十三日、韮山である。宿泊客である、ある男が宿の主人の只二郎と話す。只二郎が雑草の生えた西洋庭園で話す。造林と伐採。山の天然の将来が話される。命を受け継ぐ人の役目が話される。客が只二郎に環境や地球のためと称して、その実、人間が困るからやっていること。それをエゴイズムの極だという。只二郎が客にきく。最初にここに来たのは二十六年だった。自分がみちの教え修身会を知ったのと同じ年だ。その時、家政婦のよね子は家政婦だったのか、妻だったのか。自分はおかしくなったのかときく。不知。客がいう。自分はひとつでない。たくさんある。そのどれかひとつに決めようとしている。無駄だ。みちの教え修身会に山林を寄付したい思っているなら。そうすればよい。誰が何をいったとしても関係ない。真実は自分で決めればよい。華胥氏を知っているか。黄帝が午睡の際に見た理想の国だ。この世は昼寝の夢の理想郷だ。その理由を知っているか。夢だから。夢は個々人が見るもの。共有するものではない。だから各人の理想郷が実現できる。只二郎が仮にふたつの過去を持ってしまったとしたら、自分で真実を決めるしかないという。只二郎がなおも混乱し決めかねるという。客の答えは変わらない。そこに成仙道の行列から賑やかな楽器の音がきこえてくる。拝むよね子の声がする。只二郎が堂島さん、あの音は何かといった。話しがつづく。

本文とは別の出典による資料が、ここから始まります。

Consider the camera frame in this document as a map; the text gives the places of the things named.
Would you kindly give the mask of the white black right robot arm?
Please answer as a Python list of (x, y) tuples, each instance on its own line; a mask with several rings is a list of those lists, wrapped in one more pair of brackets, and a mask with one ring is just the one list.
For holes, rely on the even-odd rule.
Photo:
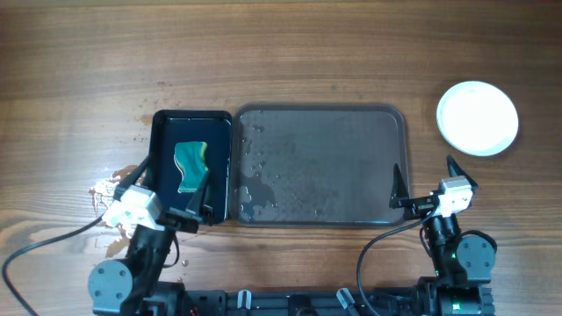
[(397, 300), (403, 315), (495, 315), (492, 290), (487, 287), (497, 255), (496, 241), (477, 230), (463, 231), (457, 215), (472, 206), (478, 184), (452, 156), (449, 176), (426, 197), (409, 195), (400, 167), (393, 167), (389, 206), (404, 211), (405, 220), (421, 221), (421, 237), (435, 275), (422, 277), (410, 298)]

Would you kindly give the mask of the green yellow sponge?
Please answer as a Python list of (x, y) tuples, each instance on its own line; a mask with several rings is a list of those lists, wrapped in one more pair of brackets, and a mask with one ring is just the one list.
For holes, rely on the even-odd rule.
[(174, 162), (181, 174), (177, 191), (195, 192), (207, 173), (205, 162), (207, 143), (203, 141), (180, 142), (175, 145)]

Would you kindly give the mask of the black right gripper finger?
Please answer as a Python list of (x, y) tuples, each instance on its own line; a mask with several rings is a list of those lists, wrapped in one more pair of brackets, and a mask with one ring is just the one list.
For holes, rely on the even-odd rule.
[(479, 185), (458, 165), (450, 154), (446, 157), (446, 162), (450, 177), (463, 176), (471, 185), (473, 190), (477, 190), (479, 188)]
[(409, 191), (404, 181), (404, 177), (400, 171), (398, 163), (393, 166), (393, 187), (391, 191), (391, 199), (408, 199)]

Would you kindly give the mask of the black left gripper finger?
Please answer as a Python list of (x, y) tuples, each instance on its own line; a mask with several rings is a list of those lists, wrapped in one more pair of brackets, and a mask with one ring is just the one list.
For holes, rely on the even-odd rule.
[(114, 200), (120, 200), (124, 193), (129, 189), (129, 187), (137, 183), (143, 172), (146, 170), (149, 161), (150, 155), (148, 155), (130, 174), (125, 176), (117, 184), (113, 192)]
[(205, 195), (207, 192), (207, 185), (209, 180), (210, 171), (207, 170), (199, 183), (197, 190), (193, 193), (191, 200), (186, 206), (186, 211), (190, 214), (200, 215), (205, 208)]

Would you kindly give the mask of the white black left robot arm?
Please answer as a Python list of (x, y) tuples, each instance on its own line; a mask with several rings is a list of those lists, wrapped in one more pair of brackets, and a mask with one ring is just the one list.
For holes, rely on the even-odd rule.
[(123, 259), (101, 262), (90, 273), (88, 290), (96, 315), (198, 314), (185, 286), (163, 282), (160, 275), (170, 247), (177, 244), (177, 232), (196, 233), (201, 225), (212, 223), (213, 209), (205, 205), (209, 173), (203, 174), (185, 209), (166, 209), (155, 192), (136, 184), (150, 160), (147, 156), (119, 182), (103, 217), (123, 217), (135, 229)]

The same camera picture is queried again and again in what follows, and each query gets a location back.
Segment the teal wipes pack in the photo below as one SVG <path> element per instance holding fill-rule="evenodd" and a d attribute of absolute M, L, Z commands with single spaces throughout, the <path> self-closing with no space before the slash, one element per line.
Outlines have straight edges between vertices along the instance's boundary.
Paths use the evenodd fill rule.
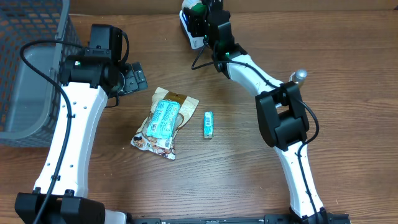
<path fill-rule="evenodd" d="M 157 139 L 171 138 L 179 110 L 180 104 L 176 101 L 159 101 L 149 122 L 146 134 Z"/>

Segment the Kleenex tissue pack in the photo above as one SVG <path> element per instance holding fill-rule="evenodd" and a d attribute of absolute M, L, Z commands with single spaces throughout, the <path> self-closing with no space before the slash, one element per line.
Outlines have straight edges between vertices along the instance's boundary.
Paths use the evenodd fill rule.
<path fill-rule="evenodd" d="M 211 139 L 214 134 L 213 112 L 206 111 L 203 119 L 203 136 L 205 139 Z"/>

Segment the green lid Knorr jar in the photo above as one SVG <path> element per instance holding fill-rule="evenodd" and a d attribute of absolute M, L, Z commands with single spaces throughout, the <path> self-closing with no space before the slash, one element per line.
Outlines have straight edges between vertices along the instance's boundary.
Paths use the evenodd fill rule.
<path fill-rule="evenodd" d="M 184 0 L 182 3 L 182 10 L 185 8 L 191 9 L 195 12 L 204 13 L 207 7 L 201 0 Z"/>

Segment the brown snack pouch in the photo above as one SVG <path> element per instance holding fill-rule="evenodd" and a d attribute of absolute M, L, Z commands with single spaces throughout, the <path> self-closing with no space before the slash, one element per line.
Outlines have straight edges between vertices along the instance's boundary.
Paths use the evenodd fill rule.
<path fill-rule="evenodd" d="M 180 110 L 175 121 L 175 127 L 171 138 L 168 139 L 157 139 L 152 136 L 148 136 L 147 128 L 152 115 L 155 112 L 155 108 L 159 101 L 170 100 L 176 101 L 180 104 Z M 179 93 L 174 93 L 158 87 L 152 96 L 152 105 L 148 117 L 143 121 L 141 127 L 136 131 L 135 135 L 131 139 L 131 145 L 142 150 L 150 151 L 154 154 L 160 155 L 170 160 L 175 160 L 176 152 L 174 148 L 174 140 L 180 129 L 182 129 L 186 123 L 193 116 L 199 101 L 190 96 L 186 96 Z"/>

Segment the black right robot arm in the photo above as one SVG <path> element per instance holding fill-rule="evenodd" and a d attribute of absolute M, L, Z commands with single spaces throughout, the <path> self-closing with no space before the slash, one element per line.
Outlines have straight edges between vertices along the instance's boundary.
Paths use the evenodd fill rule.
<path fill-rule="evenodd" d="M 259 130 L 266 144 L 274 148 L 284 170 L 290 193 L 294 223 L 327 223 L 327 213 L 312 178 L 307 157 L 313 111 L 303 102 L 300 87 L 306 70 L 291 74 L 287 83 L 260 67 L 232 35 L 231 14 L 222 1 L 184 1 L 180 21 L 193 49 L 212 50 L 211 64 L 218 72 L 243 86 L 255 97 Z"/>

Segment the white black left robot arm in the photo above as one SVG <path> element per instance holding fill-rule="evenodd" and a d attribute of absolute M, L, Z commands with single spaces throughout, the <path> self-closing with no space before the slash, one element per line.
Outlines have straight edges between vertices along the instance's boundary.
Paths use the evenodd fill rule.
<path fill-rule="evenodd" d="M 60 109 L 45 165 L 31 193 L 19 193 L 15 210 L 25 223 L 131 223 L 129 213 L 88 198 L 88 167 L 101 114 L 110 98 L 147 88 L 140 63 L 128 63 L 121 29 L 91 26 L 87 47 L 69 55 L 58 80 Z"/>

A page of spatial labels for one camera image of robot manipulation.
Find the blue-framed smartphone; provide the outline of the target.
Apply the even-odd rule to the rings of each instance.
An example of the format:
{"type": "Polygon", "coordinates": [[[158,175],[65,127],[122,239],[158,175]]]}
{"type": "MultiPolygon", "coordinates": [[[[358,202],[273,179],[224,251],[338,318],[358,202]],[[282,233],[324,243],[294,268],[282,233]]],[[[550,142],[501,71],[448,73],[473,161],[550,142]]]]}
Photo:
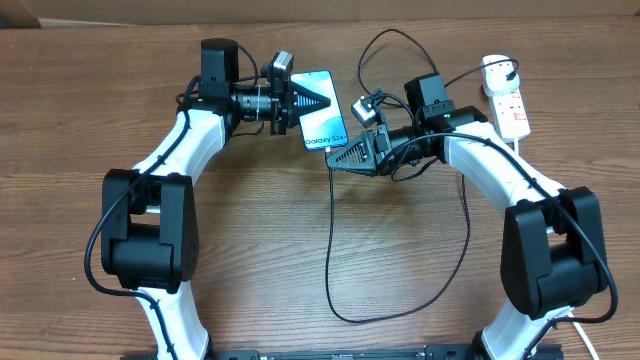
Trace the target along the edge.
{"type": "Polygon", "coordinates": [[[321,151],[344,146],[348,142],[348,134],[331,73],[328,70],[295,73],[290,80],[331,100],[328,108],[300,118],[305,149],[321,151]]]}

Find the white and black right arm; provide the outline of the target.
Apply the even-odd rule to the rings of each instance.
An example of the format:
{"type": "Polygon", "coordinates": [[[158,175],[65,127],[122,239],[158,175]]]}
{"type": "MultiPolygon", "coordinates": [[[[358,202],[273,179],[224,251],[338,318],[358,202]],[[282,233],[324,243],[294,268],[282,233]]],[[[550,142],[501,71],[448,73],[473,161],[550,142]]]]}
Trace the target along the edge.
{"type": "Polygon", "coordinates": [[[403,165],[441,161],[458,170],[504,219],[500,276],[507,300],[493,322],[455,359],[560,359],[542,340],[572,311],[609,291],[609,320],[618,292],[607,266],[599,201],[586,187],[566,189],[537,172],[499,138],[477,108],[458,108],[439,73],[404,86],[410,125],[391,130],[379,108],[384,93],[360,98],[352,111],[365,130],[327,158],[329,170],[393,176],[403,165]]]}

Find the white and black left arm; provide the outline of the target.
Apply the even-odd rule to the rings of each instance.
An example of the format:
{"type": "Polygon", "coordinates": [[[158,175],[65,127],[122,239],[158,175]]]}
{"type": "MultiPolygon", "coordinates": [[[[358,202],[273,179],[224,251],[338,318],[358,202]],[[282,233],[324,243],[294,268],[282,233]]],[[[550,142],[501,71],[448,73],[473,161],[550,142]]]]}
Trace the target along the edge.
{"type": "Polygon", "coordinates": [[[202,40],[201,71],[176,98],[174,127],[145,160],[103,180],[85,276],[100,293],[138,300],[157,341],[155,359],[214,356],[191,286],[199,257],[194,186],[239,124],[269,125],[273,135],[299,127],[308,151],[347,139],[329,71],[295,73],[293,55],[279,51],[243,78],[244,51],[231,39],[202,40]]]}

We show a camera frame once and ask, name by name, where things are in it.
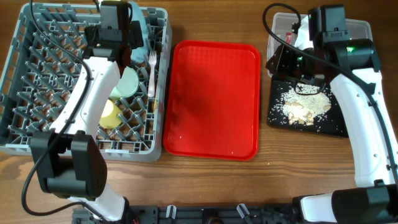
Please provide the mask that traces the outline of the large light blue plate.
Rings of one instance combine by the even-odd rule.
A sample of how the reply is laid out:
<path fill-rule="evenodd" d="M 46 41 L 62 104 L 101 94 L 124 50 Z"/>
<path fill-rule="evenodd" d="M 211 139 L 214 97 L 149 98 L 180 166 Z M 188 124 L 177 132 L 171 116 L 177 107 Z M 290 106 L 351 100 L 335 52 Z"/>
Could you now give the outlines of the large light blue plate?
<path fill-rule="evenodd" d="M 145 55 L 147 55 L 149 51 L 149 30 L 147 28 L 146 19 L 140 7 L 133 1 L 131 1 L 130 4 L 132 6 L 132 20 L 139 21 L 142 32 L 142 40 L 144 42 L 142 47 L 138 47 L 132 51 L 131 60 L 137 63 L 142 63 L 145 60 Z"/>

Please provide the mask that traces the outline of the white plastic fork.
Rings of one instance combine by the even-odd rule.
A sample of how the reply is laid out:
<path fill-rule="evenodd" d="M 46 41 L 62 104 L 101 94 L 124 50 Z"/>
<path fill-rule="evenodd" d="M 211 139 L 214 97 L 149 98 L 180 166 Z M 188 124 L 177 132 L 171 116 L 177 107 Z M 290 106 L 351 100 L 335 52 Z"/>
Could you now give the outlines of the white plastic fork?
<path fill-rule="evenodd" d="M 152 98 L 155 95 L 155 66 L 157 63 L 157 54 L 152 50 L 149 54 L 150 77 L 148 85 L 148 97 Z"/>

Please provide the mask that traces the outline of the mint green bowl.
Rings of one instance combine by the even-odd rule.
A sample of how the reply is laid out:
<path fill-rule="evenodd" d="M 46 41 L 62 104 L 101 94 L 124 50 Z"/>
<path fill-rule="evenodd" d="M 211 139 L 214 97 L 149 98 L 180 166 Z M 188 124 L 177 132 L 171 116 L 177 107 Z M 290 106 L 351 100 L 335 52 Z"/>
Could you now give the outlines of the mint green bowl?
<path fill-rule="evenodd" d="M 135 94 L 139 87 L 139 76 L 137 72 L 131 68 L 126 67 L 118 84 L 113 88 L 109 98 L 118 100 L 122 97 L 128 98 Z"/>

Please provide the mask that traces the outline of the yellow plastic cup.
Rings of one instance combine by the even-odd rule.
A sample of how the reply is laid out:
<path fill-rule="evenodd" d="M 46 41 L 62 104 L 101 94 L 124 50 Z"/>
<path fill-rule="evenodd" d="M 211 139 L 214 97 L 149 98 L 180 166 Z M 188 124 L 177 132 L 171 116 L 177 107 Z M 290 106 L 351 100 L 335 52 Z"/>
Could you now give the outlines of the yellow plastic cup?
<path fill-rule="evenodd" d="M 121 113 L 122 111 L 118 106 L 115 105 L 113 101 L 107 100 L 100 117 L 99 125 L 105 129 L 116 128 L 122 123 L 118 117 L 118 115 Z"/>

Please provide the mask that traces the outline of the red snack wrapper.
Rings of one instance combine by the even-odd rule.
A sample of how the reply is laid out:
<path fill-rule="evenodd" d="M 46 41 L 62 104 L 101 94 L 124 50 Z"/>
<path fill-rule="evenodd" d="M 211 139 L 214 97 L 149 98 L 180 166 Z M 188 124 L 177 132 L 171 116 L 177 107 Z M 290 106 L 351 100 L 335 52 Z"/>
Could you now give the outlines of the red snack wrapper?
<path fill-rule="evenodd" d="M 287 32 L 286 33 L 286 39 L 285 39 L 287 44 L 291 44 L 292 42 L 292 33 L 291 32 Z"/>

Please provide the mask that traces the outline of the wooden chopstick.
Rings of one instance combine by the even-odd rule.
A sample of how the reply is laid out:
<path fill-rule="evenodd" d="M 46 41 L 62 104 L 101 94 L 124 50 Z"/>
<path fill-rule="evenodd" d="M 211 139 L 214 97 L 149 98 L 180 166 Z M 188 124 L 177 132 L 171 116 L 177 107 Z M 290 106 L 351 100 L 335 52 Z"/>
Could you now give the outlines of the wooden chopstick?
<path fill-rule="evenodd" d="M 153 104 L 153 113 L 154 114 L 155 114 L 156 108 L 157 108 L 157 98 L 155 97 L 154 98 L 154 104 Z"/>

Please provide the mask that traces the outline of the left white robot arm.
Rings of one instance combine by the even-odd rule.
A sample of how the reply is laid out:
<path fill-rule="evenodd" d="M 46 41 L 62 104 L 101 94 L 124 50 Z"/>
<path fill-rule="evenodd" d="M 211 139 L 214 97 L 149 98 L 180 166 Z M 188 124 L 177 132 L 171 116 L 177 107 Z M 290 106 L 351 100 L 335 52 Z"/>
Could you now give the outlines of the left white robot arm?
<path fill-rule="evenodd" d="M 106 102 L 143 45 L 140 24 L 127 1 L 99 3 L 100 23 L 85 29 L 87 46 L 78 59 L 78 81 L 48 131 L 32 135 L 30 150 L 43 192 L 81 205 L 100 223 L 138 223 L 127 198 L 106 182 L 107 165 L 96 144 Z"/>

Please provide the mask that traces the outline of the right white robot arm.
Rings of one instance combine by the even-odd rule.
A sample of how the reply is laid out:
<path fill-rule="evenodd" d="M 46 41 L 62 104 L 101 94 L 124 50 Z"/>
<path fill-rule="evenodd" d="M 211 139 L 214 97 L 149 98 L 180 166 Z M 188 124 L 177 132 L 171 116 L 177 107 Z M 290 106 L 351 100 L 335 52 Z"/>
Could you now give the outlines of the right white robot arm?
<path fill-rule="evenodd" d="M 381 63 L 370 39 L 352 39 L 341 4 L 309 10 L 292 24 L 312 47 L 279 40 L 271 74 L 329 86 L 344 117 L 354 156 L 353 189 L 294 198 L 292 223 L 395 223 L 397 139 L 382 94 Z"/>

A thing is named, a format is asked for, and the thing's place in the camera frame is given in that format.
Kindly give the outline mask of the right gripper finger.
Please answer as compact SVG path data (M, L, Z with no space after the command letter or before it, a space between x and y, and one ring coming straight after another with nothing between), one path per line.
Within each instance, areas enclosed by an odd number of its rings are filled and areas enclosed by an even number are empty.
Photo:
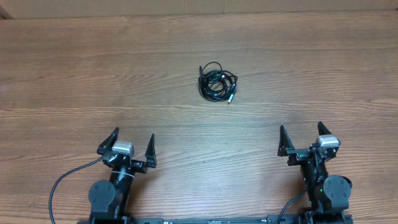
M287 130L284 125L280 126L280 138L279 138L279 147L277 151L277 155L280 157L288 156L295 150L292 141L287 134Z
M318 128L318 134L320 136L331 135L331 132L327 129L327 127L321 121L318 122L317 128Z

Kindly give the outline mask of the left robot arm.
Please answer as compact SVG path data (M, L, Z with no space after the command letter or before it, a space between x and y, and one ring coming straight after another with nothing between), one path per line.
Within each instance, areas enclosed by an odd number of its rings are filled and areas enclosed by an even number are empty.
M90 223L136 223L126 211L135 175L146 174L149 168L157 167L154 134L150 137L145 161L133 159L133 143L119 140L118 134L119 128L115 128L97 148L102 156L100 161L112 171L108 180L95 182L89 190Z

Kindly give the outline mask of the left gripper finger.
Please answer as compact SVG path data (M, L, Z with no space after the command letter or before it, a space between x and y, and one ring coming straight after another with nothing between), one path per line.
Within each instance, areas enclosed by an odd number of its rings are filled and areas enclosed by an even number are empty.
M118 140L119 128L116 127L114 131L98 146L96 153L105 155L107 151L112 150L112 146Z
M155 134L152 133L146 153L146 166L150 168L156 168L157 167L157 159L156 159L156 154L155 154Z

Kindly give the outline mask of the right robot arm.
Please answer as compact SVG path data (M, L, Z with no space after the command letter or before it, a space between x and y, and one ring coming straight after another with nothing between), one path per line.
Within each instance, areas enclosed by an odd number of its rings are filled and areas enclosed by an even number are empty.
M305 189L290 199L277 217L277 223L353 223L351 215L345 215L353 187L349 178L329 175L326 162L335 158L341 141L320 121L318 137L306 149L296 149L287 133L280 126L277 155L287 157L288 166L300 166ZM299 198L308 195L310 206L301 208L296 215L286 215L288 207Z

堂島が成仙道が韮山に本格的に乗りこんできた。彼らは今朝まで下田にいた。只二郎が堂島が三日前にここから下田に行くといって出ていったという。堂島が下田にいた時、成仙道はずっと布教活動をしていた。それが今朝、下田の駅に集まり先ほど韮山に入った。自分は同じ列車に乗り合わせた。そこには教祖も同乗していたという。自分の推測では彼らは只二郎の土地に本拠を構えるつもりだという。只二郎がとまどう。堂島が決断をするよう繰り返す。どちらに譲ればよいか教えてくれという只二郎にゲームの判定者は公平でなければならないといって立ち去る。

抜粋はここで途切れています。